On Mon, Jan 17, 2022 at 02:16:32PM +0100, Ruediger Pluem wrote:
> 
> 
> On 1/17/22 1:38 PM, Eric Covener wrote:
> > On Mon, Jan 17, 2022 at 7:28 AM Ruediger Pluem <rpl...@apache.org> wrote:
> >>
> >>
> >>
> >> On 1/16/22 10:35 PM, William A Rowe Jr wrote:
> >>> 4 day ago, you all saw this. 6 years ago, you all started using this on 
> >>> trunk.
> >>>
> >>> Don't know what I can to do help this along and honor the library
> >>> author's wishes for
> >>> all of us to walk away from the dead fork, and use the maintained
> >>> fork. It's whatever
> >>> it is, I'm out of here and removing the backport application branch,
> >>> whoever 3rd upvotes
> >>> this be prepared to apply this for us all, thanks.
> >>
> >> With regards to the de-optimization / stack usage probably stupid question:
> >> Can't we use the TLS features that several compilers offer?
> >> e.g. see at the end of the page at 
> >> https://stackoverflow.com/questions/18298280/how-to-declare-a-variable-as-thread-local-portably
> >>
> >> If we have no thread_local we could fall back to the current unoptimized 
> >> implementation?
> > 
> > I more identified with Joe's comment, if we had an _ex version we
> > could pass pools for our own usage.
> > If some other heavy regex hitter third-party module finds an issue
> > (like mod_security) it might degrade a little bit but they can always
> > take advantage of it too.
> > 
> > Also, what about alloca()?
> > 
> > Trivia but I should add that in an integration between two third-party
> > mods I recently ripped out apr_threadkey stuff due to a crash after
> > some OS updates that nobody can explain. Fortunately the problematic
> > API had been extended with userdata and it was no longer absolutely
> > necessary. It was our only use of these API's so I was glad to
> > simplify and just remove them and move on.

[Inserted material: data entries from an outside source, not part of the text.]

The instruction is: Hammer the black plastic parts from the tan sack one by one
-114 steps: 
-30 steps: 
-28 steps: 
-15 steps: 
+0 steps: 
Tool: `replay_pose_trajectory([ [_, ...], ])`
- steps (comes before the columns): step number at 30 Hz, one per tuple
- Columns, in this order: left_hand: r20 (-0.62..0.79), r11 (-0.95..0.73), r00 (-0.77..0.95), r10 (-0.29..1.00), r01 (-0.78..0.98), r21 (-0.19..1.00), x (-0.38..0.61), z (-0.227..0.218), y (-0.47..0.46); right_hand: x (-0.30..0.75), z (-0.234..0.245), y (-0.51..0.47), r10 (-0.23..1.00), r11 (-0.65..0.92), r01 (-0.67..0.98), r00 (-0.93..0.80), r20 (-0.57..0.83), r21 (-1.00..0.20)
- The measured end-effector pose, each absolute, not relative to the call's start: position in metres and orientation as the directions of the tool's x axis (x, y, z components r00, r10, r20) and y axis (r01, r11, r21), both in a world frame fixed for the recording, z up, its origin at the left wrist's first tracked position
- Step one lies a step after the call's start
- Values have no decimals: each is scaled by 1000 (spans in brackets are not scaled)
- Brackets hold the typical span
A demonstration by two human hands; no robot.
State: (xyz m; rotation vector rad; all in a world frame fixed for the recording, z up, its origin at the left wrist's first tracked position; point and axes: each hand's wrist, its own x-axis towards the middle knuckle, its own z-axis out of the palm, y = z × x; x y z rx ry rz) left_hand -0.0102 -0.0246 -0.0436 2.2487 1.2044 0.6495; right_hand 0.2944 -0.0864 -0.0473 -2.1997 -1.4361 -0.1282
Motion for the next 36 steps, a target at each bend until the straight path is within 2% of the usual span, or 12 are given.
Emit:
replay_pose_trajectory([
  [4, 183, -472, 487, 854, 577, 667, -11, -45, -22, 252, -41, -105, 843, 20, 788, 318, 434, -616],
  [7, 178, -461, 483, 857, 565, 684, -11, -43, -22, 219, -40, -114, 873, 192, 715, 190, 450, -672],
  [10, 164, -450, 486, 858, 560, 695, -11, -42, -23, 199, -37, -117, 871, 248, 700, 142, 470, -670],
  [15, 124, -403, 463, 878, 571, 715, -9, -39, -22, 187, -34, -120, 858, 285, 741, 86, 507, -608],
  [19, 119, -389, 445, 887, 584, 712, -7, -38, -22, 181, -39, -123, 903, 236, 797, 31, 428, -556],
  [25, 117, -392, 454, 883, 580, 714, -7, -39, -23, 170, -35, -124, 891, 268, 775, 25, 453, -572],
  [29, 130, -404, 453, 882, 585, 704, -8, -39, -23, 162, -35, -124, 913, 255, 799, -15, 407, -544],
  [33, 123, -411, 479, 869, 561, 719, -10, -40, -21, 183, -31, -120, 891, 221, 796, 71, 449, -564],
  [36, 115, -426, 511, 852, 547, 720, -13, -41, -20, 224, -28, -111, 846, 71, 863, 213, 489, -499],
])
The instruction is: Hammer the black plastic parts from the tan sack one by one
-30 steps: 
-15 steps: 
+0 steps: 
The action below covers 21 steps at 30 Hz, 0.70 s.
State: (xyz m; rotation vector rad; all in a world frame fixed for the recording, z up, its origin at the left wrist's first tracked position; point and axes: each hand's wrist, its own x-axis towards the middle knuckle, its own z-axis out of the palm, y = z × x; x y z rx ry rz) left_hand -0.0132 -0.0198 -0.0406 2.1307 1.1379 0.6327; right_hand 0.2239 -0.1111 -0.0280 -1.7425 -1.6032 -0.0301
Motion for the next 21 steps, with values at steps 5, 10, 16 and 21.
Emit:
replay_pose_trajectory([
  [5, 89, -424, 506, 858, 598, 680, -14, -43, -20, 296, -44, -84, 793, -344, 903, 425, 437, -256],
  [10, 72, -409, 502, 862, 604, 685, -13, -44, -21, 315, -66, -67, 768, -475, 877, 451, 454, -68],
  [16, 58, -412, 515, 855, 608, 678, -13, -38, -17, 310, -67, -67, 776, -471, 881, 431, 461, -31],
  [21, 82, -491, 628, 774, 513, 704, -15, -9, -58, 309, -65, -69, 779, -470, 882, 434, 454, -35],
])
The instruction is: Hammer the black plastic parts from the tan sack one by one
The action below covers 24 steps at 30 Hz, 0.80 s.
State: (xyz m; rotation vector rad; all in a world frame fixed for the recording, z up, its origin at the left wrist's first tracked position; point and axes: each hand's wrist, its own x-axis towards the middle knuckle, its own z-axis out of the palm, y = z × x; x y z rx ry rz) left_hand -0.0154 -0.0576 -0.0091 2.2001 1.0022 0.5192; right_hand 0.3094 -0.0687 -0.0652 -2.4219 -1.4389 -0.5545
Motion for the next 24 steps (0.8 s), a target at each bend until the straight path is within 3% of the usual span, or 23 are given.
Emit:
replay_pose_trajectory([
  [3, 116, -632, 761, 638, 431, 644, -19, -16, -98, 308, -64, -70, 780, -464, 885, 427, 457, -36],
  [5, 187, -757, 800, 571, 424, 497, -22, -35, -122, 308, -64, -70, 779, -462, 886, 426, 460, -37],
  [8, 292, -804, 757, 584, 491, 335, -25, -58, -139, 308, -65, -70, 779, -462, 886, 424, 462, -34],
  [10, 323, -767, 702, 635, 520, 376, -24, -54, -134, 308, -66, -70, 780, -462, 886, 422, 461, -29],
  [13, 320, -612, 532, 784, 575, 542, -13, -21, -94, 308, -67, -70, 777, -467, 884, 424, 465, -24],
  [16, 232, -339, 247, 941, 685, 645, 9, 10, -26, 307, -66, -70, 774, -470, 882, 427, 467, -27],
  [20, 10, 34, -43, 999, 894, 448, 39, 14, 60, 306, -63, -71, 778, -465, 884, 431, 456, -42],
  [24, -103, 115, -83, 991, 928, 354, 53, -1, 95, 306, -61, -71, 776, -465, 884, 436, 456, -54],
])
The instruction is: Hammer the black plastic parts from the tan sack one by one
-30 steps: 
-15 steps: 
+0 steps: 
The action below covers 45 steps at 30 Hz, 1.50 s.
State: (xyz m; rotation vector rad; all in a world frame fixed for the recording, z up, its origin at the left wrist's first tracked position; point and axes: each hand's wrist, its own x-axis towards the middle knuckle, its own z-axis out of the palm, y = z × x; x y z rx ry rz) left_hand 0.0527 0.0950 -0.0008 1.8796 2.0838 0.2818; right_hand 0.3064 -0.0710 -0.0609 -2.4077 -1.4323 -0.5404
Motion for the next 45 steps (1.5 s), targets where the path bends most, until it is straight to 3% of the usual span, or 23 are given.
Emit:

> > Net, I would be hesitant to introduce something too new.
> 
> From a quick glance apr_threadkey seems to use pthread_*specific for which I 
> found postings that state that it is slow compared to
> the compiler implemented thread locals. OTOH __thread alike stuff does not 
> seem to offer any cleanup at thread exit which would
> not allow us to free any resource that was created for that thread :-(. Hence 
> I guess providing a pool to the call remains the
> only solution here.

Maybe use thread-local storage to set a pointer to an apr_pool
associated with the thread, and set that only for short-lived
(or otherwise appropriately scoped) threads?